Ac4515
Exercise 1 H + H2 system
Dynamics from the transition state region
Gradient and curvature of the potential energy surface .
When the gradient of the potential surface is zero, the transition state is at an energy maximum. This scenario is known as the saddle point. At the saddle point the first derivative of potential energy surface is zero.
(The first sentence is not true. A 0 gradient on the PES is just a stationary point. A TS is a particular type of stationary point on a multidimensional PES Tam10 (talk) 14:00, 1 June 2017 (BST))
The energy minima and the transition structures can be distinguished by taking the second derivative of the potential energy surface. The minima is observed when the second derivative is greater than zero and conversely the transition structure when the second derivative is less than zero.

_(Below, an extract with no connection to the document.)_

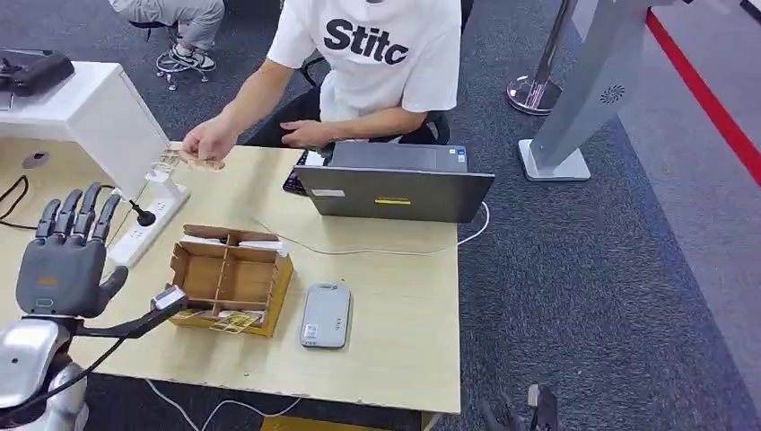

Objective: Pass the card to the sensor for recognition and then transmit it.

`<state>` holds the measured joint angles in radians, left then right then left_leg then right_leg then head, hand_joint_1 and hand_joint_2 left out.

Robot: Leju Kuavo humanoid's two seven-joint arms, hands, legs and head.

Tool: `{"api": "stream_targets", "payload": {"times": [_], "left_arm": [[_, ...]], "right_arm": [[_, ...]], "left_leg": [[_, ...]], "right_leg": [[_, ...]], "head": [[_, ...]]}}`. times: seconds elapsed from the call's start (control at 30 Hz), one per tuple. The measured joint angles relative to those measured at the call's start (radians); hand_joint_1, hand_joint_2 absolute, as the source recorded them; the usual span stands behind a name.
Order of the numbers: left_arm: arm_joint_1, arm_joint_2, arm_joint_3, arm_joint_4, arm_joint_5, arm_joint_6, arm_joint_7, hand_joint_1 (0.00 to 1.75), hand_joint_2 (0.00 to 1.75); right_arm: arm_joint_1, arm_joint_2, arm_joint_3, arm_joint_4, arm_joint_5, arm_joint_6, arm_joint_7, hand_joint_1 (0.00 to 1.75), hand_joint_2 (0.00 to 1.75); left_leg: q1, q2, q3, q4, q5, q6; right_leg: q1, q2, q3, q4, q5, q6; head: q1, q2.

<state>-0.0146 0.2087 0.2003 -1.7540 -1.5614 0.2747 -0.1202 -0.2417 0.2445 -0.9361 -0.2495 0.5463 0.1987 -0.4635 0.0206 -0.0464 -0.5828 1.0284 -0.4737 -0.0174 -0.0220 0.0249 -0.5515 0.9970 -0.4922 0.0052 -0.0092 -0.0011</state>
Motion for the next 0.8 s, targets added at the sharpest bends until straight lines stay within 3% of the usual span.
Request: {"api": "stream_targets", "payload": {"times": [0.5,0.53,0.57,0.8], "left_arm": [[-0.051,0.001,-0.077,0.003,-0.006,0.03,0.049,0.0,1.75],[-0.052,0.0,-0.081,0.003,-0.006,0.037,0.051,0.58,1.75],[-0.052,0.0,-0.084,0.003,-0.006,0.042,0.054,1.75,1.75],[-0.044,-0.02,-0.089,0.0,-0.006,0.069,0.054,1.75,1.75]], "right_arm": [[-0.004,0.001,0.044,0.013,0.012,-0.003,0.013,0.0,1.75],[-0.004,0.001,0.045,0.014,0.012,-0.003,0.014,0.0,1.75],[-0.004,0.001,0.045,0.014,0.012,-0.003,0.014,0.0,1.75],[-0.004,0.001,0.048,0.014,0.018,-0.003,0.01,0.0,1.75]], "left_leg": [[0.0,0.0,0.0,0.0,0.0,0.0],[0.0,0.0,0.0,0.0,0.0,0.0],[0.0,0.0,0.0,0.0,0.0,0.0],[0.0,0.0,0.0,0.0,0.0,0.0]], "right_leg": [[0.0,0.0,0.0,0.0,0.0,0.0],[0.0,0.0,0.0,0.0,0.0,0.0],[0.0,0.0,0.0,0.0,0.0,0.0],[0.0,0.0,0.0,0.0,0.0,0.0]], "head": [[0.0,0.0],[0.0,0.0],[0.0,0.0],[0.0,0.0]]}}
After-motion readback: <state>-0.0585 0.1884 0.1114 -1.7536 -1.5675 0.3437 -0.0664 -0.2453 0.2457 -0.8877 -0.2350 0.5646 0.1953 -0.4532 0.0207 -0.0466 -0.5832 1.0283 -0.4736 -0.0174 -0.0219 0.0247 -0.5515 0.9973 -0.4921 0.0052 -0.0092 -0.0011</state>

(This is still only in one coordinate Tam10 (talk) 14:00, 1 June 2017 (BST))
Transition state distance (rts)
The transition state position (rts) was found to be at 0.908 Å. This was found by estimating from the surface plot which equal distance of r1 and r2 correspond to the saddle point and therefore the transition state. The value obtained was then confirmed by plotting a internuclear distance vs time plot (figure 1), showing no vibration thus implying a stationary transition state.
Calculating the reaction path
For the mep calculation, at each step the velocity is zero and thus gives a trajectory that follows the floor of the potential well (the MEP) with no vibrational energy, thus giving a linear reaction coordinate. The dynamic calculation accounts for kinetic energy of the molecule and thus gives a reaction coordinate depicting a vibrating molecule.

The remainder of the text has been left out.